I wanted to share some of my observations after living outside of the US in a poor African country for 8 months. The first thing I noticed was how fast everyone drives. On our trip back from Bere today, for the first 25 miles (45 km) I averaged 14 mph (25 kph). The last 60 miles (100 km) I did better, probably averaged 45 (65), but I was on the main highway in Tchad, so nothing was slowing me down. OK, except the potholes, the pedestrians, the ox carts, the dos-d’ans (speed bumps), and the fact that I start to get nervous when I go over 55 mph (80). But I got used to it after being home for a few weeks and cranked Lindsay’s car up to 75 mph (120 kph) on I-75. Whew, feel the rush.

The other thing I noticed was how clean the US is. I mean almost sterile. No trash on the streets, the sidewalks, or anywhere else visible. The yards were well kept, with manicured lawns, houses all in good repair. And the cars, all the cars, very few motorcycles, and they were all brand new, like just off the lot. That is how it looked to this wide-eyed missionary. Seriously, about the trash, I know there is trash where it shouldn’t be, but I looked for 4 weeks, and I honestly cannot remember seeing trash anywhere except in a trash can. Great job America, keep it up. GO GREEN!

When we went home I wondered how I would feel about going back after being in the US for a month. And I have to admit it was hard to come back to Tchad, and both of us think if we had been home for two months it would have been well nigh impossible to return. But a month was not really long enough to get settled back in to the US.
For me returning or not is always about answering the question, “Am I really making a difference? And if not why am I here?” I know I have whined about this before, but seriously it weighs heavily on me. The normal benchmarks that you use at home for determining your professional performance and competence are frankly not applicable here. And there is no one here to evaluate me, objectively. And I am one who has always remembered his last disaster with clarity, while quickly forgetting the successes. And the Friday night before we left one of the nurses came to the door.

“Docteur, the patient Iin bed 11 has a lot of pus draining out of his leg.”

“There is no cotton-picking way”, I told him, “I just changed the dressing myself this morning and probed the wound, it was clean as could be.”

The nurse was insistent, so to humor him I went and looked at the nicely dressed wound, which was, now drenched in pus.

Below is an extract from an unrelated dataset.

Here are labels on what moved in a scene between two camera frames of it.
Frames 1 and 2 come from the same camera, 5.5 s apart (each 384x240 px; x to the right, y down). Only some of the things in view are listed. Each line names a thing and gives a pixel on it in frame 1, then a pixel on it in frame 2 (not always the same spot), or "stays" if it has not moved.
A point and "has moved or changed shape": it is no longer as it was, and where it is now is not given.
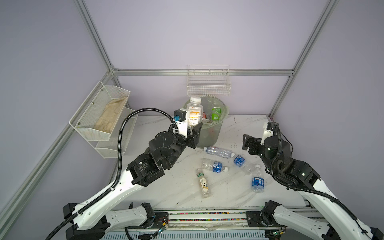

I took off the dressing and pus just poured out. I was devastated. I had thought we had him on the mend. The problem was he has a metal rod in his femur, and now what? Is he going to lose the leg, can we get it to heal, and I am leaving in 56 hours for a month. I left a bunch of other guys with broken bones in various stages of healing and pus output, really not sure which way they would go. (Hang in there I will be getting to my point shortly.)

So that is what I left, and frankly I felt like a failure. I really wasn’t sure I had helped these guys at all, so I went back to Tchad with something of a heavy heart. Unsure of what I would find, unsure of what I would be able to do.

The first couple of days didn’t help, and I admit I was dragging. I started praying about it, and I specifically asked God to please somehow let me know that I was on the right track, that I was making a difference, that my being here was good for Moundou, good for Tchad.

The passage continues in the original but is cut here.